Task prompt. Print the listing below exactly, images excluded.

Data provided.
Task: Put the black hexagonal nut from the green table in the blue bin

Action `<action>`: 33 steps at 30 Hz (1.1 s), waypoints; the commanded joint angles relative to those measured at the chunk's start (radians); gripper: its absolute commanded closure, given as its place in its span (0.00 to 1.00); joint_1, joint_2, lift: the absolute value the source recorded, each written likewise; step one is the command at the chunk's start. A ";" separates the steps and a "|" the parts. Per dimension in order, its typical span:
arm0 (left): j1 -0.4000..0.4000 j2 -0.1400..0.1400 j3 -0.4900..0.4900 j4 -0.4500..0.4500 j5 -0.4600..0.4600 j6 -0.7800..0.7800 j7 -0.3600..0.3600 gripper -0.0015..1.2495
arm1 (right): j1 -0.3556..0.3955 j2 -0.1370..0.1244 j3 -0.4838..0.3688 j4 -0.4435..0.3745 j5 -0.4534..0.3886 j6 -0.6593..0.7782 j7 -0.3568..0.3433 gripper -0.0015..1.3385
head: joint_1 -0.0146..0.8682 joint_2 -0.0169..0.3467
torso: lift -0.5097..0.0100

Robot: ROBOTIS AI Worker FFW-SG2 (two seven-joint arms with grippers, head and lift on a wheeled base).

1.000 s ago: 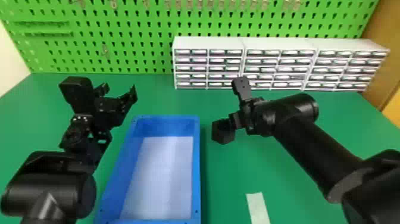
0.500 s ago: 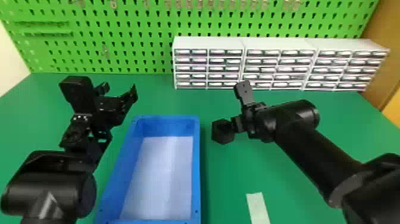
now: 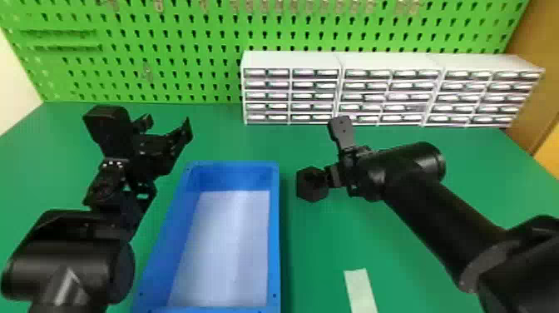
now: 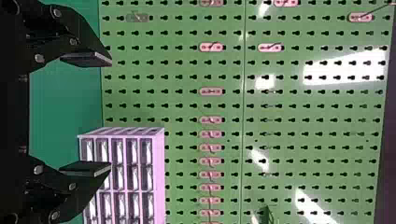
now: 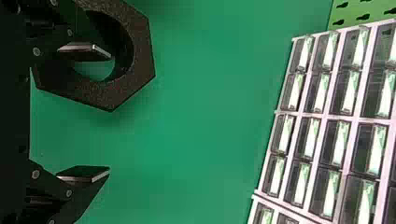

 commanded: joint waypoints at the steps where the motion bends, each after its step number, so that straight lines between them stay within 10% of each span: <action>1: 0.001 0.000 0.002 0.000 -0.001 0.000 0.000 0.37 | 0.000 0.001 0.005 0.000 -0.013 0.007 -0.001 0.31 | 0.79 0.19 | 0.79; 33: 0.003 0.000 0.002 -0.002 -0.011 0.000 0.000 0.37 | -0.003 0.001 0.017 -0.001 0.010 0.065 -0.004 0.80 | 0.79 0.19 | 0.79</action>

Solution to this exercise.
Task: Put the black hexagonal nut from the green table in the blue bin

Action `<action>`: 33 steps at 30 Hz (1.1 s), waypoints; the commanded joint angles relative to those measured at the chunk's start (radians); gripper: its absolute commanded closure, given as its place in its span (0.00 to 1.00); joint_1, joint_2, lift: the absolute value the source recorded, each written likewise; step one is the command at the chunk's start. A ";" separates the steps and a "|" the parts. Per dimension in order, its typical span:
arm0 (left): j1 -0.4000..0.4000 j2 -0.1400..0.1400 j3 -0.4900..0.4900 j4 -0.4500..0.4500 j5 -0.4600..0.4600 j6 -0.7800..0.7800 j7 -0.3600..0.3600 gripper -0.0015..1.2495
arm1 (right): j1 -0.3556..0.3955 j2 -0.1370..0.1244 j3 -0.4838..0.3688 j4 -0.4435..0.3745 j5 -0.4534..0.3886 j6 -0.6593..0.7782 j7 -0.3568..0.3433 gripper -0.0015..1.3385
head: joint_1 -0.0146..0.8682 joint_2 -0.0169..0.3467
torso: lift -0.5097..0.0100

Robot: ROBOTIS AI Worker FFW-SG2 (two seven-joint arms with grippers, head and lift on a wheeled base).

1.000 s ago: 
0.500 s ago: 
now: 
now: 
now: 

 commanded: joint waypoints at the steps where the motion bends, each after its step number, so that straight lines between them stay within 10% of each span: <action>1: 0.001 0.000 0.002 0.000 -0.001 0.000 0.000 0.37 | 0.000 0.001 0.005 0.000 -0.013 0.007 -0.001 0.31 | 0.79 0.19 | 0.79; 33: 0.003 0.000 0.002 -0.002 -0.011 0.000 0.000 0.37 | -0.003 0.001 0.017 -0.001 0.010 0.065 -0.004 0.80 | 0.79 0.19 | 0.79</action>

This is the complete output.